At another point, Cook states that Big Oil damaged the industrial base in the 1970s by redirecting capital from other industries into oil and gas. On the contrary, if US oil companies were monopolistic, they would be able to and would keep capital out of their industry.
His demonstrated ignorance of economics makes Cook politically naive. He recounts how the Carter administration suppressed a 1977 government study that concluded that an increase in natural-gas prices would bring forth large reserves. Carter also fired the head of the Geological Survey, who had been saying that there were huge US reserves of natural gas. Cook strongly criticizes Carter's actions. He doesn't seem to understand that the suppressed evidence strengthened the case for natural-gas decontrol, which Cook vehemently opposed. I don't mean to imply that Cook should favor the suppression of evidence that weakens his case, but rather that he isn't even aware that it does so.
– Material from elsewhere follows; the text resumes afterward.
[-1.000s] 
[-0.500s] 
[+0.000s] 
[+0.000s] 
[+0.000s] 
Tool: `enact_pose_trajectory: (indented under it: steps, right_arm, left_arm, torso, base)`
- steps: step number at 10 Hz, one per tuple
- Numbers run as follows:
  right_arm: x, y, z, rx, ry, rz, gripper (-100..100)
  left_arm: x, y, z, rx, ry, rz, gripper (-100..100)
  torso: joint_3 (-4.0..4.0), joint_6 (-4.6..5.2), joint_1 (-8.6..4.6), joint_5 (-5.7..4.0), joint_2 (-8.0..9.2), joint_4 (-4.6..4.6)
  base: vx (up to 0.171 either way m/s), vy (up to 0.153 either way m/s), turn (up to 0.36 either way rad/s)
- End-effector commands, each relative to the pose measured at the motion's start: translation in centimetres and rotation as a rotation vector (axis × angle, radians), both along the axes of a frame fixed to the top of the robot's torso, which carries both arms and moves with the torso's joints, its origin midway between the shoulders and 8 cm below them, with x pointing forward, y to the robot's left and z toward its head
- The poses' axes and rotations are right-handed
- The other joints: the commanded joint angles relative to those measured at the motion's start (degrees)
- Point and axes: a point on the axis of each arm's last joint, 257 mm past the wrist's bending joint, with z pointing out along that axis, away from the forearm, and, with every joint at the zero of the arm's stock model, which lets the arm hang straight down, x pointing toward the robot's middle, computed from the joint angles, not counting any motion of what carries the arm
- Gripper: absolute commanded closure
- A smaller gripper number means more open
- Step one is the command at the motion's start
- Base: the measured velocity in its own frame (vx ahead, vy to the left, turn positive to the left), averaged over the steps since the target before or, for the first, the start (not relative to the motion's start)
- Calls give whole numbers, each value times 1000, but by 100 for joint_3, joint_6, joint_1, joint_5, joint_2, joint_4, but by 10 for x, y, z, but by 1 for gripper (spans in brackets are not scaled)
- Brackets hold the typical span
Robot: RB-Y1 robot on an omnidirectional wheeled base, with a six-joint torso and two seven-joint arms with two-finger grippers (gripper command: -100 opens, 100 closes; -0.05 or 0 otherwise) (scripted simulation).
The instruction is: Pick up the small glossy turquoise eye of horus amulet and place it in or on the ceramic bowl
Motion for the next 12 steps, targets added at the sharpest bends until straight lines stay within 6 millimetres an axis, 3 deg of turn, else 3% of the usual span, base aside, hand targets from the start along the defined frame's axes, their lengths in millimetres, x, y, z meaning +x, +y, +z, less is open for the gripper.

Cook is most naive when he buys the Saudis' explanation for their advocacy of a per barrel tax (euphemistically labeled a "windfall profits" tax) on US oil. Although the Saudis threatened dire consequences for Americans if the government failed to impose a tax, it was really the Saudis who faced dire consequences. They feared that the high price of oil would encourage US production, ultimately undercutting their cartel. The Saudis wanted to nip this competition in the bud. Hardly in America's interest.
Space constraints prevent me from discussing some of Cook's other errors. He makes reasonable arguments against the Alaska natural-gas pipeline, the Washington state government's nuclear power plants, and synthetic fuels. But overall, one gets the feeling that Cook's visceral hatred of Big Oil has blinded him to economic reality. In a revealing passage, Cook tells us that his angry reaction to the decontrol of oil prices was "almost automatic." Leave out "almost," and I believe him.
David Henderson is a senior staff economist with the President's Council of Economic Advisers.